GOAL OF THE EXERCISE: From the line with "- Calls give" through the line with "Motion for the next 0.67", repeat the entries verbatim, both end lines included, and add nothing.

▼

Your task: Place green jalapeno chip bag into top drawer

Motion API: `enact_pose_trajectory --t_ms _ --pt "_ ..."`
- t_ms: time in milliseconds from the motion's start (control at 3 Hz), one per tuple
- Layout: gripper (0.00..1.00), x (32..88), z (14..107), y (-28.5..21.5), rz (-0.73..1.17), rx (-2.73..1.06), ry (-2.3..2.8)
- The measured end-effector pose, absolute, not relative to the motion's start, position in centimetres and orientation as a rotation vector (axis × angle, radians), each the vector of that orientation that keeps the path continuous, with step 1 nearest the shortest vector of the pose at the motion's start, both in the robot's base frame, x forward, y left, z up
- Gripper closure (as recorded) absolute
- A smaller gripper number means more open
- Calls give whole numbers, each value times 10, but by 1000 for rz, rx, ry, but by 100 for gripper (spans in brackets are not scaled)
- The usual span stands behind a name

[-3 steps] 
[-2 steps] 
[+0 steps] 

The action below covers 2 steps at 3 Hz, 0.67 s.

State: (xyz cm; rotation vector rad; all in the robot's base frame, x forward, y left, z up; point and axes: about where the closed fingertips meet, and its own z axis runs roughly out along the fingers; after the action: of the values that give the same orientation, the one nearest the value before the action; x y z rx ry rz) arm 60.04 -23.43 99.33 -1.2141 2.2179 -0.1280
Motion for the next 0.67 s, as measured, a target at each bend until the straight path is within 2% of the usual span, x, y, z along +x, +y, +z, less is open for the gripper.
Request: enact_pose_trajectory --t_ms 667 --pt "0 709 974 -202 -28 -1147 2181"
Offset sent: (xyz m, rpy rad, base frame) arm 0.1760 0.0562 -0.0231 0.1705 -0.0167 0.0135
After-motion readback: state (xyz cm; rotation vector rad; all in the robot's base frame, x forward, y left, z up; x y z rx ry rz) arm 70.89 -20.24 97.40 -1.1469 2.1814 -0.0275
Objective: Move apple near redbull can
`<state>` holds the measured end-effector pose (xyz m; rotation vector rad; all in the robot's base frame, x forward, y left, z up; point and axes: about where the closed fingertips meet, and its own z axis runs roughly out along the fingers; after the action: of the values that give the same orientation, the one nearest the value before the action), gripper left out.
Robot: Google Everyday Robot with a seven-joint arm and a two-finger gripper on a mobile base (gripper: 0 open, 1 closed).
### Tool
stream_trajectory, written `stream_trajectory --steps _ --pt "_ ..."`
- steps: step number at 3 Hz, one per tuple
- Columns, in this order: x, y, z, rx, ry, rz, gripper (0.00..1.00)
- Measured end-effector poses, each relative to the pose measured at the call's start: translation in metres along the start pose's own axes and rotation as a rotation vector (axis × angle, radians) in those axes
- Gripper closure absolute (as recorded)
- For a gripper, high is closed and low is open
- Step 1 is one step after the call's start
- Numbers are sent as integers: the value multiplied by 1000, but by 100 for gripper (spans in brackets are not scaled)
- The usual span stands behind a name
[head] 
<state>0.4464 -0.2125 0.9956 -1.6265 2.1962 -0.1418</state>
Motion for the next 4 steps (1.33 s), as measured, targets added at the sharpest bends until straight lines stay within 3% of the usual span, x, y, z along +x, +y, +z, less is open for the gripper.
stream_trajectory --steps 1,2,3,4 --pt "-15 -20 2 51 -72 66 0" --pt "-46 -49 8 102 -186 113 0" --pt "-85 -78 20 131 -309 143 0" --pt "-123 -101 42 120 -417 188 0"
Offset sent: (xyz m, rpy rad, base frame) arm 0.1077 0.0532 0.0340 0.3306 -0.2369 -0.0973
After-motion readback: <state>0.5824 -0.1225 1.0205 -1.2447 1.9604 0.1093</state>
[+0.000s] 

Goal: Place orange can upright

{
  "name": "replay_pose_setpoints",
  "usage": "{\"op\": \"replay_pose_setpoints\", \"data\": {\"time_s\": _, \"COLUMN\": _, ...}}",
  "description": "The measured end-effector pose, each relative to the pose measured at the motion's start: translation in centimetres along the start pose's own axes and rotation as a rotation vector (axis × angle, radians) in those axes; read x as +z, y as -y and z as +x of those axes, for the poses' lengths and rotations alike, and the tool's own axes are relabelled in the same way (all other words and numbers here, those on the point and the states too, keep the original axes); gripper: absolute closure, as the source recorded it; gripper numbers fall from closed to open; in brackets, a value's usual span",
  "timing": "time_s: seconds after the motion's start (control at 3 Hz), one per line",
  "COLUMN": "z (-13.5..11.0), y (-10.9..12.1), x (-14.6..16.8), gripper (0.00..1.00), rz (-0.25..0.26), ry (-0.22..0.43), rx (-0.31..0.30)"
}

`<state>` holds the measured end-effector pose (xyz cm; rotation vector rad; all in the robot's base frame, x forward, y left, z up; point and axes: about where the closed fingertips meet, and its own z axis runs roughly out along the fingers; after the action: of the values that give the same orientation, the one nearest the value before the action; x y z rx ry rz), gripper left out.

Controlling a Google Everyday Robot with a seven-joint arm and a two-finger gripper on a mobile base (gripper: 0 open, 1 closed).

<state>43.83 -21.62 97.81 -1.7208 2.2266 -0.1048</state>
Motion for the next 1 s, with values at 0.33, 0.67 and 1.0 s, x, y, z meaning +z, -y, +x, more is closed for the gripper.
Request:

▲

ANSWER BOX:
- Calls give whole numbers, each value times 10, but by 1000 for rz, rx, ry, but by 100 for gripper (spans in brackets are not scaled)
- The usual span stands behind a name

[-3 steps] 
[-2 steps] 
[+0 steps] 

The action below covers 2 steps at 3 Hz, 0.67 s.

State: (xyz cm; rotation vector rad; all in the robot's base frame, x forward, y left, z up; point and axes: about where the closed fingertips meet, and its own z axis runs roughly out along the fingers; after the action: of the values that give the same orientation, the one nearest the value before the action; x y z rx ry rz) arm 60.04 -23.43 99.33 -1.2141 2.2179 -0.1280
Motion for the next 0.67 s, as measured, a target at each bend until the straight path is within 2% of the usual span, x, y, z along +x, +y, +z, less is open for the gripper.

The exercise requires no further work.